(Exercise aim)
In the records that come next, find every line with "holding". Return those lines.

**** Extracted material ****

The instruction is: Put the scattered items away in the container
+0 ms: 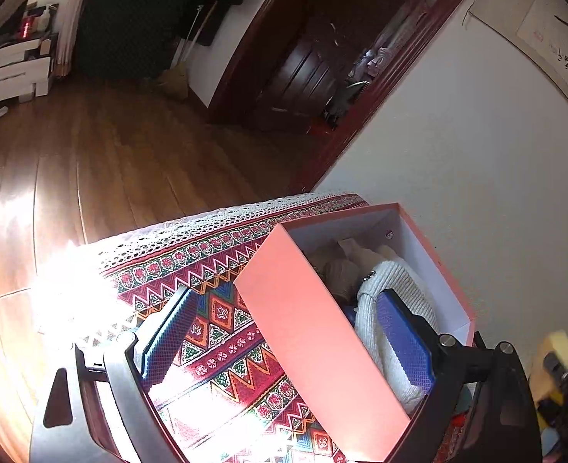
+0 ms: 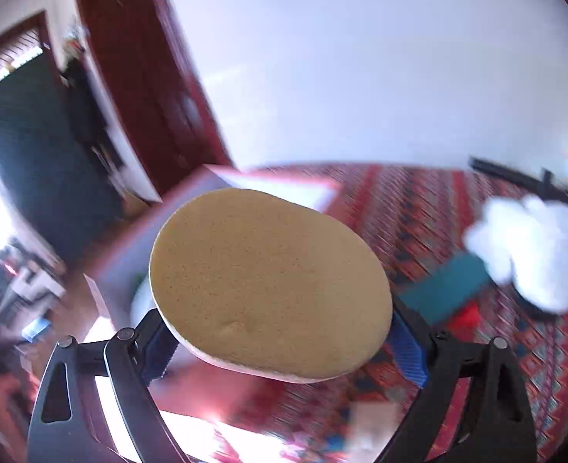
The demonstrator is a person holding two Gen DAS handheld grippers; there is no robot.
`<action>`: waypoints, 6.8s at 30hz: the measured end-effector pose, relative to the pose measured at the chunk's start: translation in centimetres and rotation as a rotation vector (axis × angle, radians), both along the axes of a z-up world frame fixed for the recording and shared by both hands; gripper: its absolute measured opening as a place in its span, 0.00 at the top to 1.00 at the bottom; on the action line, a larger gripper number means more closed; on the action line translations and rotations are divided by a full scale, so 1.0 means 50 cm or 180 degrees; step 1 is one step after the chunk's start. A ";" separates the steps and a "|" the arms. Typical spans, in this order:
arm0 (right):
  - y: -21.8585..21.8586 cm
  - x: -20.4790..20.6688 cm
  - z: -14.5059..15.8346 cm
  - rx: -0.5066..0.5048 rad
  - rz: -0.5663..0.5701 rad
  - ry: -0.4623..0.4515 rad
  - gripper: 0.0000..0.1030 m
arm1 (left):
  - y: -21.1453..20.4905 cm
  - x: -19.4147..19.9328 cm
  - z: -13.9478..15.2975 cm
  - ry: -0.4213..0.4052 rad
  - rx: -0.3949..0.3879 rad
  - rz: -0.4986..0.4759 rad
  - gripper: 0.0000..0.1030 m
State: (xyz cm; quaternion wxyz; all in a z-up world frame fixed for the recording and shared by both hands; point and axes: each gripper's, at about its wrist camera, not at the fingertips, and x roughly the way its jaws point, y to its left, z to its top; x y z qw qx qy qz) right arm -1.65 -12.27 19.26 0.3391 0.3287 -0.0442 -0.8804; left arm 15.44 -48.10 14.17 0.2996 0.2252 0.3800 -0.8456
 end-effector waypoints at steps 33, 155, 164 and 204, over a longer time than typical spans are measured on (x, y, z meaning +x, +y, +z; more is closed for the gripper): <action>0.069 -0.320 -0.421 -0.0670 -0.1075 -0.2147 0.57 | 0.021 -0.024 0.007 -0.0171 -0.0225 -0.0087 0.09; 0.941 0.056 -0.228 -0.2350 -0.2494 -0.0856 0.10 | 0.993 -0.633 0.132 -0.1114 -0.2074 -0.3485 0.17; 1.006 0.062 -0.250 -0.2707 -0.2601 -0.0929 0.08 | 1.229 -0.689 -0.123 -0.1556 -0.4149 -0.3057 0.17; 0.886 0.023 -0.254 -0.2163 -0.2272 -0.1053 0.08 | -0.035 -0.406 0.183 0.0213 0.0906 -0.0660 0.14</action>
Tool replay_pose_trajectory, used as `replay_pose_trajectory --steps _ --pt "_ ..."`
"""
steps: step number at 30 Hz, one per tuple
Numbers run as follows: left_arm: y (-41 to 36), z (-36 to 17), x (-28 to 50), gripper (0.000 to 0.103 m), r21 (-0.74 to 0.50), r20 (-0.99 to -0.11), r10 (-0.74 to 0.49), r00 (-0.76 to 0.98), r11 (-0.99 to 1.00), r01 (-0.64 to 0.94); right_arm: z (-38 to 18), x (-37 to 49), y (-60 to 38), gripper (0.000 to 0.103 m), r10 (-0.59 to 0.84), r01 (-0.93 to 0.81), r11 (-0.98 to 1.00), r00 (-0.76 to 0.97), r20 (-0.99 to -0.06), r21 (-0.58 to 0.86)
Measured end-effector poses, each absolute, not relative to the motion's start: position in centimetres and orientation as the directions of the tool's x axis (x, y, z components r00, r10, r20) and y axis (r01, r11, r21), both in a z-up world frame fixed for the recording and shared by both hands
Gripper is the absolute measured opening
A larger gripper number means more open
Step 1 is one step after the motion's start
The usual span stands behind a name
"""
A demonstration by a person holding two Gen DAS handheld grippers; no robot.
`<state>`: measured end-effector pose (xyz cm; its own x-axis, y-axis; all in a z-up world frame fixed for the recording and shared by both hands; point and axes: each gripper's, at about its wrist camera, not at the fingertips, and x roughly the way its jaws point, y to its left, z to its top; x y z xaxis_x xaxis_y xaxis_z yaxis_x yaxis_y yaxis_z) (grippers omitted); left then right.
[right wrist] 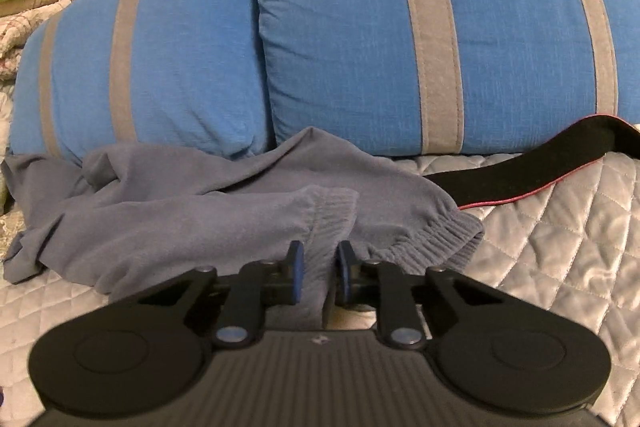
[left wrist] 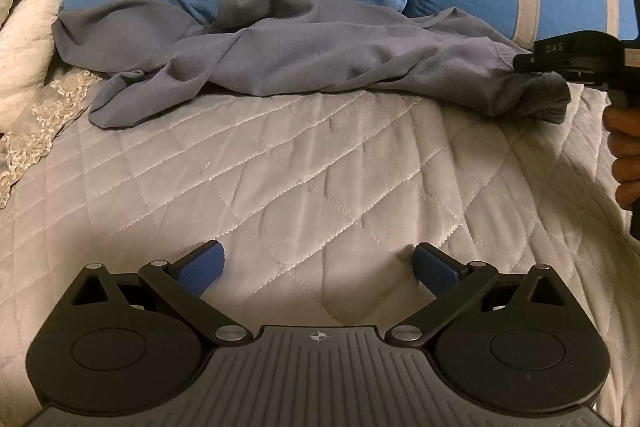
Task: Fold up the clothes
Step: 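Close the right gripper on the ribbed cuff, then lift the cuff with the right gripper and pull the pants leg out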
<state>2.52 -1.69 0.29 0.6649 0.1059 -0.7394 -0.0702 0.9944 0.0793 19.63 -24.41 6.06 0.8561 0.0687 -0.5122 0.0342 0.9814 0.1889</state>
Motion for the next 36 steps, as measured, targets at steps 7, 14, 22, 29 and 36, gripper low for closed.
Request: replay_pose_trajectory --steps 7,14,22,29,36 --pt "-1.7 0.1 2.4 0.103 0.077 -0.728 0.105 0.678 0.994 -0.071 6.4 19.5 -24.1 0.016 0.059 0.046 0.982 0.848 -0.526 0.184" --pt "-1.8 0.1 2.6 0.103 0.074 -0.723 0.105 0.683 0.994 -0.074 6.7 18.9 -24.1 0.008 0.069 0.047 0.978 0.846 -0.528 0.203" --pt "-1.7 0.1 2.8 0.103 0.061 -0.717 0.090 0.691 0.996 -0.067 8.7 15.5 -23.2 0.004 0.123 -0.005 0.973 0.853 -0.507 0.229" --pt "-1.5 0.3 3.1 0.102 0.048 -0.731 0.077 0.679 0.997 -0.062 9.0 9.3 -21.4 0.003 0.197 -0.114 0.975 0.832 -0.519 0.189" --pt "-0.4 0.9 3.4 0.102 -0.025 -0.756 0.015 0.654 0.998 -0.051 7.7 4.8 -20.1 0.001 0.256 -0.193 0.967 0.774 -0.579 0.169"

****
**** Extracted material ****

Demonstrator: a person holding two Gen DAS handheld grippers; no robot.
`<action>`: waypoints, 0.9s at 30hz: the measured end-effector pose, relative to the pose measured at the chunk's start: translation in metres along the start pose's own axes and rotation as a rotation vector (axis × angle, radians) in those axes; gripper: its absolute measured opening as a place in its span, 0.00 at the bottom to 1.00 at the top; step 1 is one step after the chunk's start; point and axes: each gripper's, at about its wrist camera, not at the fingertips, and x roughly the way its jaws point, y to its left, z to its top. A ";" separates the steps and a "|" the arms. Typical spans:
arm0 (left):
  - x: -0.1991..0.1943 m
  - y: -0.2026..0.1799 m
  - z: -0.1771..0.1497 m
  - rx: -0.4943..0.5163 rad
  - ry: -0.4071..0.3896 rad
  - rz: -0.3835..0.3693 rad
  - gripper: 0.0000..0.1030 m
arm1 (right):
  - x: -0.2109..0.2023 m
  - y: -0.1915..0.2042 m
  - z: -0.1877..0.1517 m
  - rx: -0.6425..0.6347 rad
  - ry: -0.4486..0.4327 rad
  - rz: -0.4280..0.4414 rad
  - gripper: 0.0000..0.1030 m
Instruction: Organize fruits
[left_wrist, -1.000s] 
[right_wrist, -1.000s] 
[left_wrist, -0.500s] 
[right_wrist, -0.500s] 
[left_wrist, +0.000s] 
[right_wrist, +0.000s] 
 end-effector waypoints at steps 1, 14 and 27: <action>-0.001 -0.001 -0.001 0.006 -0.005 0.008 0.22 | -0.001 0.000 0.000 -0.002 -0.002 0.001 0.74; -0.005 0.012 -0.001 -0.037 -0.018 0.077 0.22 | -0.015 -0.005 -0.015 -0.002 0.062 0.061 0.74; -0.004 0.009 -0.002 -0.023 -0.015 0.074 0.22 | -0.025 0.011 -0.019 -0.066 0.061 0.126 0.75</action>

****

(Expected answer)
The demonstrator is a person holding two Gen DAS handheld grippers; there is no robot.
A demonstration by a person holding two Gen DAS handheld grippers; no robot.
Demonstrator: a person holding two Gen DAS handheld grippers; no robot.

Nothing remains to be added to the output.